First off, we need to remind ourselves of how huge a star Missy Elliott was. A decade is enough time to forget her success, but Missy has sold 33 million records, wrote a large chunk of Aaliyah’s arguably best album, and won five Grammys out of 33 nominations from 1997 to 2005.

Of course, commercial success doesn’t mean quality. But what matters with Missy is that she didn’t change her style for those numbers, she brought rap radio to her own unique, lady-centric level.

She Don’t Want No One-Minute Man

When Beyonce stood in front of building-sized letters spelling out the word “Feminist,” you would have thought she invented female empowerment from the internet’s reaction to it.

Don’t get me wrong, Third Ward Trill’s power move was bold, but she’d be the first to admit she’s not the first woman pushing equality on the hip-hop/R&B charts.

The conversation surrounding powerful, feminist rap artists tends to begin and end with Lil’ Kim. While the Bad Boy starlet’s hypersexual and fierce songs no doubt left a lasting legacy, she wasn’t sticking her neck out alone.

Elliott’s entire career consists of club hits espousing body positivity, sexual satisfaction, and the fact that she can destroy any rapper, male or female.

Kim’s songs were excellent and necessary, but they largely centered around her body. Missy moved one step beyond that, realizing that her gender didn’t matter and spending a large part of her debut music video wearing a formless trash bag.

Missy wanted folks to know she wasn’t a great female MC, she was a great MC, period. By the time her 2001 album Miss E… So Addictive came out, she had videos full of men who were so in awe of her that they ate her spit.

The clarion call at the center of “Get Ur Freak On” brings me to my next point, arguably Missy’s most lasting contribution to rap.

Missy Brought The Weird

Kids whose first exposure to Missy Elliott was her Super Bowl performance earlier this year may have a hard time understanding how strange her music felt when she first appeared.

With its intense colors, dripping bassline and free associative rhymes, “The Rain (Supa Dupa Fly)” might as well have dropped down from space when it landed in 1997. At its highest point on the Billboard charts, the Ann Peebles-sampling track shared space with bedroom-focused R&B from Dru Hill, gospel from Kirk Franklin, and a Biggie song, as well as a tribute that were all built around Donna Summer and The Police, respectively.
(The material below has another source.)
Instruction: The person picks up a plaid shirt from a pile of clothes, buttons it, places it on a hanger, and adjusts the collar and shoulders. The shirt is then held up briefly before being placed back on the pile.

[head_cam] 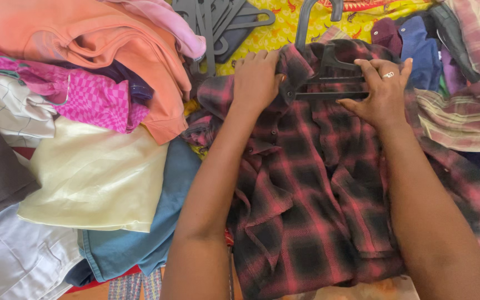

This oddball quality wasn’t a novelty, and Missy spent the next eight years refusing to assimilate into the mainstream rap sound. A full 14 years before Balkan horns took over the radio, Missy was introducing songs in Japanese, rapping over a tumbi and throwing it to Hindi-speaking old men.

There’s a reason that tracks like “Freak” and “Work It” still sound so fresh: The rest of pop-rap is just starting to catch up.

Missy’s Lasting Legacy

There’s no doubt that Missy pushed rap forward, allowing women to be a bit more themselves and everyone to be a bit more strange.

Do you think Young Thug’s gibberish-filled tracks aren’t influenced by a woman who was rapping backwards and in other languages on the radio when he was 9 years old?

Do you think “Run the World (Girls)” would have been as big without “We Run This” paving the way?

Most importantly, do you think Nicki Minaj — the single most visible and influential female rapper currently working — would exist without Missy throwing out vulgar, sexual and strange raps that never made her seem anything less than in charge?